- Born: August 16, 1813 Dymock, England
- Died: February 21, 1873 (aged 59) Salt Lake City, Utah
- Occupations: Band leader, painter
- Formerly of: Nauvoo Brass Band

= William Pitt (Mormon) =

William Pitt (August 16, 1813 - February 21, 1873) was a prominent bandleader in the early history of the Latter Day Saint movement and the Church of Jesus Christ of Latter-day Saints (LDS Church). His band, known as the Nauvoo Brass Band, was the main band in Nauvoo, Illinois, and played an important role in the crossing of Iowa during the Mormon pioneer trek.

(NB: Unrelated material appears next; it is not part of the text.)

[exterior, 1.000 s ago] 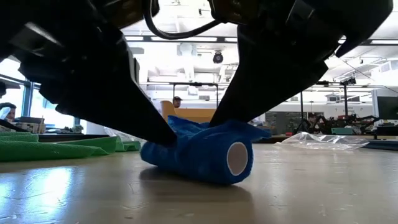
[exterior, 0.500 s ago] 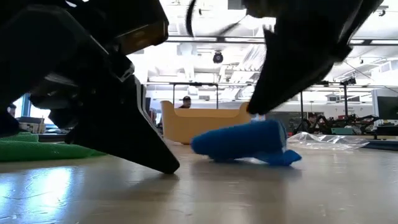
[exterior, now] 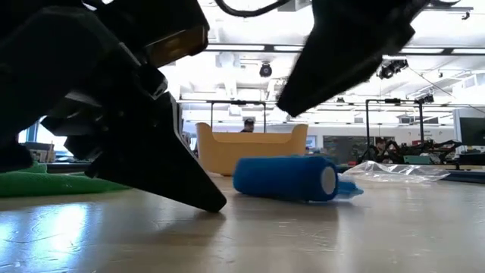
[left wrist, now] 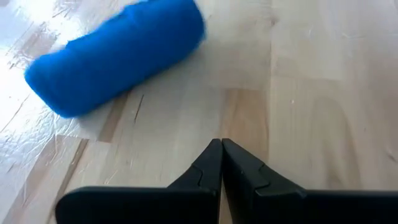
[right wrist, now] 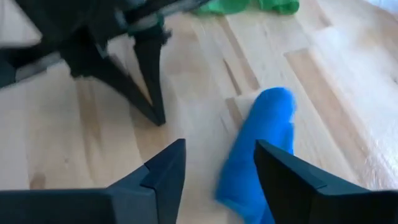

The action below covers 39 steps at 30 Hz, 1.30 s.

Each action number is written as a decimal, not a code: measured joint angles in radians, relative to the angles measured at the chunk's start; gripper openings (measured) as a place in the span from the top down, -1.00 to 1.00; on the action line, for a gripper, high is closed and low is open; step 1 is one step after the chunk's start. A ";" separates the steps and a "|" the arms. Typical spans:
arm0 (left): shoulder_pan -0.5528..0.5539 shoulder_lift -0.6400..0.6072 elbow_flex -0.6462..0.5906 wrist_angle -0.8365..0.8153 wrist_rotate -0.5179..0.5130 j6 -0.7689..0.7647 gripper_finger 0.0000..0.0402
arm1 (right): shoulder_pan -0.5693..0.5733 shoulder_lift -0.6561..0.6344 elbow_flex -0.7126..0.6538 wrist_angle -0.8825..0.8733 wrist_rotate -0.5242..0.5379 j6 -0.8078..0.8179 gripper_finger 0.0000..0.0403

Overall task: Roll bandage
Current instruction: Roll the blue bandage

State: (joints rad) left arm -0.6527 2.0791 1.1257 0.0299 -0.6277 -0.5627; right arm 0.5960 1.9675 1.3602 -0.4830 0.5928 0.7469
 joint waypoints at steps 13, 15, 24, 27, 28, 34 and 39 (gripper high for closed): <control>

Pitt was born in Dymock, England. He joined the Church of Jesus Christ of Latter Day Saints in 1840. By 1842, Pitt had moved to Nauvoo, Illinois. There he organized a band that originally served as a band for the Nauvoo Legion but soon expanded to performing at a full array of community events.

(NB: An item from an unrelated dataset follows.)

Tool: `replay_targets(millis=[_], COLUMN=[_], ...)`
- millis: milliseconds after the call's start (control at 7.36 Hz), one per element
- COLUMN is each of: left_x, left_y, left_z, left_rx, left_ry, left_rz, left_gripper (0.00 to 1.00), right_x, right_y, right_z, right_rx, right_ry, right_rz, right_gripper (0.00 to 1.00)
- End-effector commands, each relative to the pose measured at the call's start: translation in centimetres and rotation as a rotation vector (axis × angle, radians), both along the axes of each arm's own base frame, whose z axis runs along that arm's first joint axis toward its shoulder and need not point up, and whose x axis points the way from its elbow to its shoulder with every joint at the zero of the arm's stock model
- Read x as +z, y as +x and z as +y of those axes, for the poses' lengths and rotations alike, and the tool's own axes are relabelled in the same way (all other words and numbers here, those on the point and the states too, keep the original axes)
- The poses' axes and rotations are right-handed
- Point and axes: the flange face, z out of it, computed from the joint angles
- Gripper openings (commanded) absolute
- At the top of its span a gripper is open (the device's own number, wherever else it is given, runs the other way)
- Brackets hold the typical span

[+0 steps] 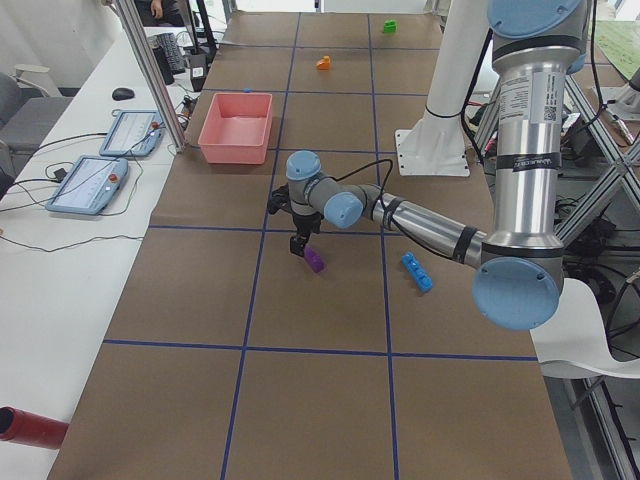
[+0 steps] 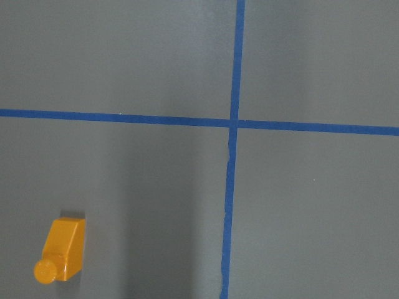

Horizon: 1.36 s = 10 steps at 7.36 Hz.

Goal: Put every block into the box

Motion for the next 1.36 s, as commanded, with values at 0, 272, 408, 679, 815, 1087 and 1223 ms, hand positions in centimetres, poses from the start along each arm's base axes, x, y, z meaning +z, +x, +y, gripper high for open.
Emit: replay_targets(millis=[0,272,408,679,815,1087,1223], left_x=[1.4,2.8,2.8,3.4,3.9,4.9,5.3], left_y=[3.3,4.7,5.4,6.5,7.0,7.4,7.3], left_z=[-0.9,-1.3,-0.8,-0.2,0.1,0.0,0.0], left_rx=[0.031,0.049,0.065,0.087,0.099,0.104,0.103], left_ry=[-0.001,-0.008,-0.007,-0.015,-0.019,-0.028,-0.033], left_rz=[-0.034,-0.059,-0.057,-0.066,-0.071,-0.076,-0.079], left_gripper=[1.00,1.00,1.00,1.00,0.99,0.90,0.70], right_x=[-0.3,-0.3,-0.4,-0.7,-0.9,-1.4,-2.0], right_y=[-0.8,-1.0,-1.0,-1.2,-1.4,-1.5,-1.6], right_z=[-0.3,-0.4,-0.5,-0.5,-0.6,-0.6,-0.6], right_rx=[0.014,0.011,0.011,0.006,0.003,0.000,-0.004], right_ry=[-0.032,-0.030,-0.027,-0.021,-0.018,-0.007,0.005], right_rz=[-0.013,-0.013,-0.013,-0.013,-0.013,-0.020,-0.020], right_gripper=[1.00,1.00,1.00,1.00,1.00,1.00,1.00])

During the Mormons' trek across Iowa in 1846, Pitt's band not only helped to keep people happy with its music but also raised money by holding ticketed events in communities through which they passed.

Pitt was falsely assumed to be in the original group to go to the Salt Lake Valley with Brigham Young in 1847. However he came in the Edward Hunter Company (1850). In 1852, Pitt served as a missionary in England for the LDS Church. Although his band existed in Utah Territory, it was not as prominent as it had been in Illinois.

Sometime during the 1970s, decedents of William Pitt started using the middle name "Hill" to distinguish him from the many William Pitts in the family line. There is not a single document from his lifetime supporting such a name.